ACTIVITY >> Please print the full listing exactly.

SUPPLIED MATERIAL >>
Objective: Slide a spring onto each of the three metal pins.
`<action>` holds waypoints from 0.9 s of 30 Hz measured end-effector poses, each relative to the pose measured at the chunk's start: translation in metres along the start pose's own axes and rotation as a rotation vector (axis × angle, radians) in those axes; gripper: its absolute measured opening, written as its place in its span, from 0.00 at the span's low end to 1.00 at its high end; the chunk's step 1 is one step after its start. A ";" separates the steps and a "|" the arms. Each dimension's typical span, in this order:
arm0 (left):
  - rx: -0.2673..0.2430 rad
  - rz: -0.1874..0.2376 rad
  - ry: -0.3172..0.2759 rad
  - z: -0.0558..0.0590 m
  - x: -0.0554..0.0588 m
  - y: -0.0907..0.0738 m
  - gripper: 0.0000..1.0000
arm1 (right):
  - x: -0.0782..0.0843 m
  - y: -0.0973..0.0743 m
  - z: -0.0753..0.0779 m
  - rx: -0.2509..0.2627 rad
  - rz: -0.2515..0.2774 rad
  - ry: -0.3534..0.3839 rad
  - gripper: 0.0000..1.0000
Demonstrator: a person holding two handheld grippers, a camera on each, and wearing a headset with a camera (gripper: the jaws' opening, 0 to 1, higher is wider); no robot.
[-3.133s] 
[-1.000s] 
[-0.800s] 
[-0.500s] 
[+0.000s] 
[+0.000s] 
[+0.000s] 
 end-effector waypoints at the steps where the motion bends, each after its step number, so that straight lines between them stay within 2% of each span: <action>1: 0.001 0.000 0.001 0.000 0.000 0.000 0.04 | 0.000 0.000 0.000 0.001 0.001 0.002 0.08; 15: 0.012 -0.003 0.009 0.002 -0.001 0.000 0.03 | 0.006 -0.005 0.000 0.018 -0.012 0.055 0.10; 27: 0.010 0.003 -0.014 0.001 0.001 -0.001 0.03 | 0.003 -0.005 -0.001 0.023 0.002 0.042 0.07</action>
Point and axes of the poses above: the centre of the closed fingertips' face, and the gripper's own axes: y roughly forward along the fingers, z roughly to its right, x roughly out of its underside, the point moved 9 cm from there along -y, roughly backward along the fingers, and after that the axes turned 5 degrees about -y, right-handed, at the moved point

ANSWER TO THE EXERCISE >>
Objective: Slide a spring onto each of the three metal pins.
`<action>` holds waypoints from 0.9 s of 30 Hz measured end-effector poses, each relative to the pose measured at the chunk's start: translation in metres along the start pose's own axes and rotation as a rotation vector (axis × angle, radians) in those axes; gripper: its absolute measured opening, written as its place in its span, from 0.00 at the span's low end to 1.00 at its high end; the chunk's step 1 is one step after its start. A ";" separates the steps and a "|" the arms. Each dimension's typical span, in this order:
arm0 (left):
  - rx: -0.2673..0.2430 rad
  - rz: -0.1874..0.2376 rad
  - ry: -0.3172..0.2759 rad
  - z: -0.0558..0.0590 m
  - x: -0.0554..0.0588 m
  - y: -0.0907..0.0738 m
  - gripper: 0.0000..1.0000
arm1 (right):
  - x: -0.0782..0.0843 m
  - y: -0.0973..0.0743 m
  - z: -0.0753..0.0779 m
  - rx: -0.2509..0.2627 rad
  - rz: -0.2515..0.2774 rad
  - ry: -0.3534..0.3839 rad
  - gripper: 0.0000..1.0000
Demonstrator: a person holding two handheld grippers, a camera on each, and wearing a headset with a camera (gripper: the jaws' opening, 0 to 1, higher is wider); no robot.
[-3.133s] 
[-1.000s] 
[-0.800s] 
[-0.500s] 
[+0.000s] 
[+0.000s] 
[+0.000s] 
 end-effector waypoints at the steps where the motion bends, each after its step number, so that straight lines between them stay within 2% of each span: <action>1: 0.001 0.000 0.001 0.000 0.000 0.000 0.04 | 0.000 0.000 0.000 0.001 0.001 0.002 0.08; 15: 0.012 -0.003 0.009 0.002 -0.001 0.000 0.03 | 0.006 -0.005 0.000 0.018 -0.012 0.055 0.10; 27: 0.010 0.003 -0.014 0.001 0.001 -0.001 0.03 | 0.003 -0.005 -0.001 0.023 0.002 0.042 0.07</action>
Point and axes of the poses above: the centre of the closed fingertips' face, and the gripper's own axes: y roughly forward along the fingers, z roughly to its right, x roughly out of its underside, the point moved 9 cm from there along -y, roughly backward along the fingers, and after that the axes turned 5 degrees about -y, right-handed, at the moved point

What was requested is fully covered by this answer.